§ **Task statement**
For this item, repeat the material exactly while omitting its pictures.

§ **Records for processing**
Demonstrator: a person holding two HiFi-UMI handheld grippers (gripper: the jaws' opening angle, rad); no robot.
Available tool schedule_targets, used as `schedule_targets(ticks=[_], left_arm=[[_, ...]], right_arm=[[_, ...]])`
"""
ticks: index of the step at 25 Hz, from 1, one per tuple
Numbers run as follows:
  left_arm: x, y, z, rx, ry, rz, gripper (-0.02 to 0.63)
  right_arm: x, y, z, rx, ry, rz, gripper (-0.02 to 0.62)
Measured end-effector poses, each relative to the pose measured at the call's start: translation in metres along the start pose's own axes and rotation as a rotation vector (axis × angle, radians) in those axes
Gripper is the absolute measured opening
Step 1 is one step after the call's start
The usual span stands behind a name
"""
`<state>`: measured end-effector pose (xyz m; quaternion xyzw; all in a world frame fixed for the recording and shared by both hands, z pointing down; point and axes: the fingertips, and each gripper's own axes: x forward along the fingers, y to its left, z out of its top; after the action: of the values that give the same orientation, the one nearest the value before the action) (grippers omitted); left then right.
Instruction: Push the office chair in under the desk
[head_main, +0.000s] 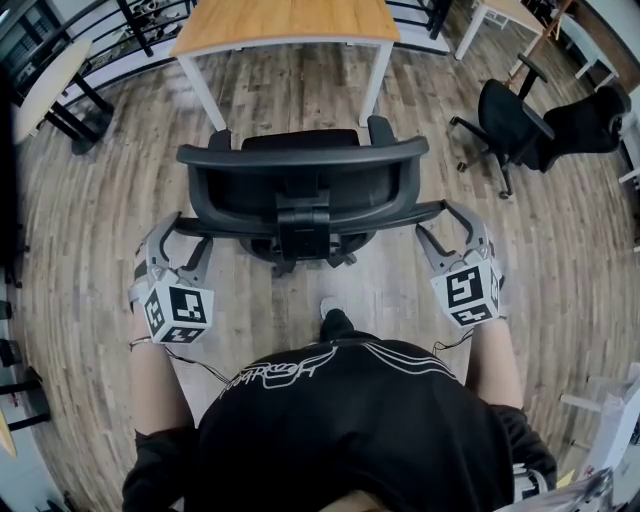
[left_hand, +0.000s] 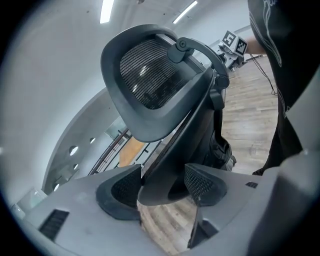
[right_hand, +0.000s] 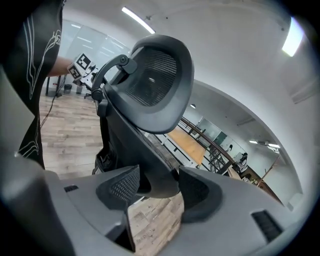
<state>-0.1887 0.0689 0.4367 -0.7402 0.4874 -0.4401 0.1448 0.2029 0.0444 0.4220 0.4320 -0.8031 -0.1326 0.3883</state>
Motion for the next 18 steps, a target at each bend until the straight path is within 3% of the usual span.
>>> schedule_targets(ticks=[18], left_arm=[[0.023, 0.020, -0.001, -0.035, -0.011, 0.010, 0.270]], right_arm=[[0.028, -0.014, 0.006, -0.057, 0.027, 0.015, 0.258]])
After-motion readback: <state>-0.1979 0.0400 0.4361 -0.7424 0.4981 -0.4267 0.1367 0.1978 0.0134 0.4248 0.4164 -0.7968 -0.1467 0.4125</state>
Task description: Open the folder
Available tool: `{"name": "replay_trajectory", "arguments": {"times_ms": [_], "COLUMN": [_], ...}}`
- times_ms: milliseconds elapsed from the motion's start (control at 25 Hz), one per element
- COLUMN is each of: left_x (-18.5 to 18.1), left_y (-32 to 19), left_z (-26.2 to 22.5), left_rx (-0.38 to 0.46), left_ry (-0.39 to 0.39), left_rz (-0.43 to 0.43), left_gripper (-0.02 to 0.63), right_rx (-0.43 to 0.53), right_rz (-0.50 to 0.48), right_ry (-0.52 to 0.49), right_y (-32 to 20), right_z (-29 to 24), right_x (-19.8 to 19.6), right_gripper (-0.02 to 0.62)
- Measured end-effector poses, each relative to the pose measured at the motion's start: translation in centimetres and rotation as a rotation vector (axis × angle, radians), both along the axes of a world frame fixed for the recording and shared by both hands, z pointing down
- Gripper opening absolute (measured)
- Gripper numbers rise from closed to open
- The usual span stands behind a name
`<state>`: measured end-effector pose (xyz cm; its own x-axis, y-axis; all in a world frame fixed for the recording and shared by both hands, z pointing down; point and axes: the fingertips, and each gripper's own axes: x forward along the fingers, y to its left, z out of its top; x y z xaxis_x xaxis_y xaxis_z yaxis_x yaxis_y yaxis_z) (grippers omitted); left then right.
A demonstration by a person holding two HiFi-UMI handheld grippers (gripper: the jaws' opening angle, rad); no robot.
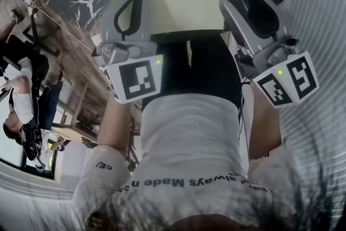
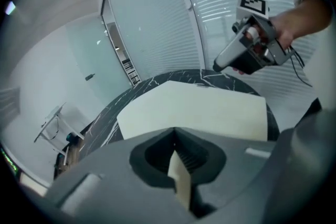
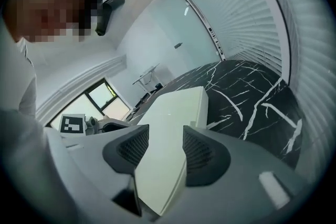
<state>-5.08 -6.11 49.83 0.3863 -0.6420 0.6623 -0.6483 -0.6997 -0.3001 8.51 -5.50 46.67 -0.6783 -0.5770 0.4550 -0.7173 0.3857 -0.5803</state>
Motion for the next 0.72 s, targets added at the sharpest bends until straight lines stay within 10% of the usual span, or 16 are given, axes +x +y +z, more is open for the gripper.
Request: {"name": "replay_trajectory", "arguments": {"times_ms": [720], "left_x": [-0.7], "left_y": [0.1], "left_z": [2.4], "left_rx": [0.000], "left_ry": [-0.093], "left_rz": [-0.007], "left_gripper": [0.000], "right_rx": [-0.158], "right_rz": [0.053], "right_ry": [-0.129], "right_y": [0.7], "right_z": [4.3], "right_x": [-0.4], "right_gripper": [0.216]}}
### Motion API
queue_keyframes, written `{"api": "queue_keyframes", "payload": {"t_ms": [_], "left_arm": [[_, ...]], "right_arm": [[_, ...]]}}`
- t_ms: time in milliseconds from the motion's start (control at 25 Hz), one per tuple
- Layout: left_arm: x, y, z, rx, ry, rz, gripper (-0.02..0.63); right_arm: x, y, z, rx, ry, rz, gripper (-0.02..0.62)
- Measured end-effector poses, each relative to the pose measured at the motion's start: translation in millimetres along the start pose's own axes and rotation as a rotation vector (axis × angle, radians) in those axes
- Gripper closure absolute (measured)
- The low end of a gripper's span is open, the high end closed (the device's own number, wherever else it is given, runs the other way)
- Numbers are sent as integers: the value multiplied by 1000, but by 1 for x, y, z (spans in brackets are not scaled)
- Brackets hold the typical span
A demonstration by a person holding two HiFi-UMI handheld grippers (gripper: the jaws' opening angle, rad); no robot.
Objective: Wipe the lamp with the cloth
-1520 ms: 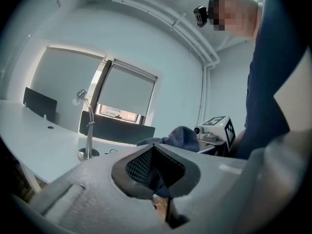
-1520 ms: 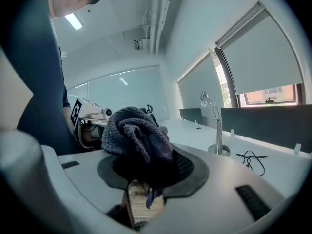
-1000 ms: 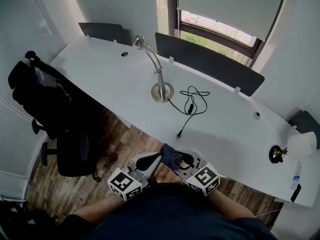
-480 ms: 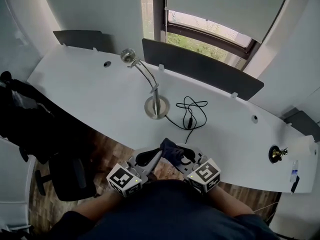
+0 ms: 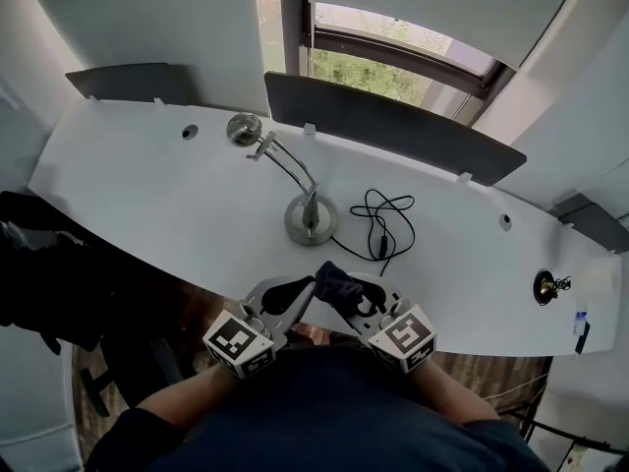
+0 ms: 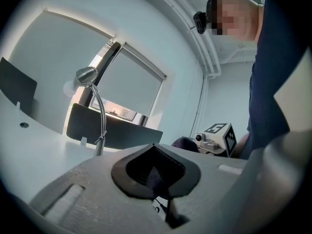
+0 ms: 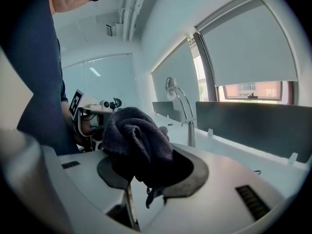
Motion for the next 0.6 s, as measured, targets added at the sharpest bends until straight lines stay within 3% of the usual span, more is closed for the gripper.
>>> {"api": "queue_keyframes", "payload": {"t_ms": [160,600], "left_arm": [[2,11,18,51,-25,9,600],[27,35,51,212,16,1,600]], "right_arm": [[-7,12,-27,12,0,17,437],[-6,43,-101,49,-67,32,437]]}}
Point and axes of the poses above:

§ **Written response**
Demonstrator: a person holding two HiFi-UMI handheld grippers (gripper: the jaws' opening angle, rad); no robot.
Available tool schedule_targets, used as `schedule_targets(ticks=[_], left_arm=[[_, ...]], right_arm=[[_, ...]])`
"""
ticks: index of the step at 25 Hz, from 1, one per tuple
Numbers run as follows:
  left_arm: x, y, z, rx, ry, rz, gripper (-0.02 to 0.63)
  right_arm: x, y, z, rx, ry, rz, gripper (-0.02 to 0.62)
Measured end-effector poses, each relative to the pose measured at the call's start: translation in metres along the start pose's own axes and rotation as a rotation vector (axis × angle, radians) in those axes
Gripper is the absolute measured opening
Step 1 is one step after the call's start
The usual span stands behind a name
"""
`<state>`: measured end-effector pose (xyz m; quaternion xyzw; all in a world frame fixed for the recording and shared by both hands, z pointing down; point and axes: the fingertips, and each gripper's own axes: x forward along the fingers, y to its left, z out of its top; after the action: of the values that give the same orientation, the one nearest the value before the action) (grippers omitted); left then right.
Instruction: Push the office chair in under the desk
[head_main, +0.000s] 
[left_hand, +0.000s] 
[right_hand, +0.000s] 
<state>-0.1887 0.0689 0.4367 -0.7402 0.4874 -0.4401 0.1448 0.2029 0.0444 0.4220 0.4320 -0.8031 -0.1326 0.3883</state>
Motion for the next 18 steps, a target at each bend until the straight path is within 3% of the usual span.
>>> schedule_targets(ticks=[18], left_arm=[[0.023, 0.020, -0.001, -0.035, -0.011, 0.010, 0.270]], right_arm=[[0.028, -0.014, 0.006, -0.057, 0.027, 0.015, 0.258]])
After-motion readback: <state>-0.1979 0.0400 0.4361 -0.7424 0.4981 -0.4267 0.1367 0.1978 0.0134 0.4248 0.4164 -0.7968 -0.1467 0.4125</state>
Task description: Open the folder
Available tool: `{"name": "replay_trajectory", "arguments": {"times_ms": [_], "COLUMN": [_], ...}}`
- times_ms: milliseconds elapsed from the motion's start (control at 25 Hz), one per element
- COLUMN is each of: left_x (-18.5 to 18.1), left_y (-32 to 19), left_z (-26.2 to 22.5), left_rx (-0.38 to 0.46), left_ry (-0.39 to 0.39), left_rz (-0.43 to 0.43), left_gripper (-0.02 to 0.63), right_rx (-0.43 to 0.53), right_rz (-0.50 to 0.48), right_ry (-0.52 to 0.49), right_y (-32 to 20), right_z (-29 to 24), right_x (-19.8 to 19.6), right_gripper (-0.02 to 0.62)
- Measured end-effector poses, each relative to the pose measured at the motion's start: translation in centimetres and rotation as a rotation vector (axis × angle, radians), both along the axes of a world frame fixed for the recording and shared by both hands, z pointing down
- Gripper opening absolute (measured)
- Gripper numbers rise from closed to open
- The usual span stands behind a name
`<state>`: measured end-effector pose (xyz cm; its own x-axis, y-axis; all in a world frame fixed for the recording and shared by both hands, z pointing down; point and axes: the fingertips, and each gripper's own axes: x forward along the fingers, y to its left, z out of its top; x y z xaxis_x xaxis_y xaxis_z yaxis_x yaxis_y yaxis_z) (grippers omitted); left then right.
A demonstration by a person holding two HiFi-UMI handheld grippers (gripper: the jaws' opening angle, rad); no robot.
<state>-5.08 -6.11 49.83 0.3863 -0.6420 0.6623 -0.6483 -0.6997 -0.3001 8.51 -5.50 46.67 -0.6783 -0.5770 0.4550 -0.7173 0.3857 -0.5803</state>
Motion for the next 0.72 s, targets added at the sharpest bends until straight lines stay within 10% of the usual span, or 16 are given, axes +x +y +z, more is open for the gripper.
Request: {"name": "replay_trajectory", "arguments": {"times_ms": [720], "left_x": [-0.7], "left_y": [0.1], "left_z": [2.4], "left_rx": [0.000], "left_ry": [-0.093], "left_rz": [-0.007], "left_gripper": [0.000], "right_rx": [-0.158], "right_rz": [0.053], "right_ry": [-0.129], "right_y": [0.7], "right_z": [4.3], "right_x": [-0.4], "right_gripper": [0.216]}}
### Motion API
queue_keyframes, written `{"api": "queue_keyframes", "payload": {"t_ms": [_], "left_arm": [[_, ...]], "right_arm": [[_, ...]]}}`
- t_ms: time in milliseconds from the motion's start (control at 25 Hz), one per tuple
- Layout: left_arm: x, y, z, rx, ry, rz, gripper (-0.02..0.63); right_arm: x, y, z, rx, ry, rz, gripper (-0.02..0.62)
- Measured end-effector poses, each relative to the pose measured at the motion's start: translation in millimetres along the start pose's own axes and rotation as a rotation vector (axis × angle, radians) in those axes
- Gripper closure absolute (measured)
- The low end of a gripper's span is open, the high end closed (the device's own number, wherever else it is given, runs the other way)
- Numbers are sent as integers: the value multiplied by 1000, but by 1 for x, y, z (spans in brackets are not scaled)
- Brackets hold the typical span
A demonstration by a person holding two HiFi-UMI handheld grippers (gripper: the jaws' opening angle, rad); no robot.
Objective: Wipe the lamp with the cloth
-1520 ms: 
-1520 ms: 
-1000 ms: 
-480 ms: 
+0 ms: 
+0 ms: 
+0 ms: 
Motion for the next 0.6 s, as measured, targets added at the sharpest bends until straight lines stay within 3% of the usual span, more is closed for the gripper.
>>> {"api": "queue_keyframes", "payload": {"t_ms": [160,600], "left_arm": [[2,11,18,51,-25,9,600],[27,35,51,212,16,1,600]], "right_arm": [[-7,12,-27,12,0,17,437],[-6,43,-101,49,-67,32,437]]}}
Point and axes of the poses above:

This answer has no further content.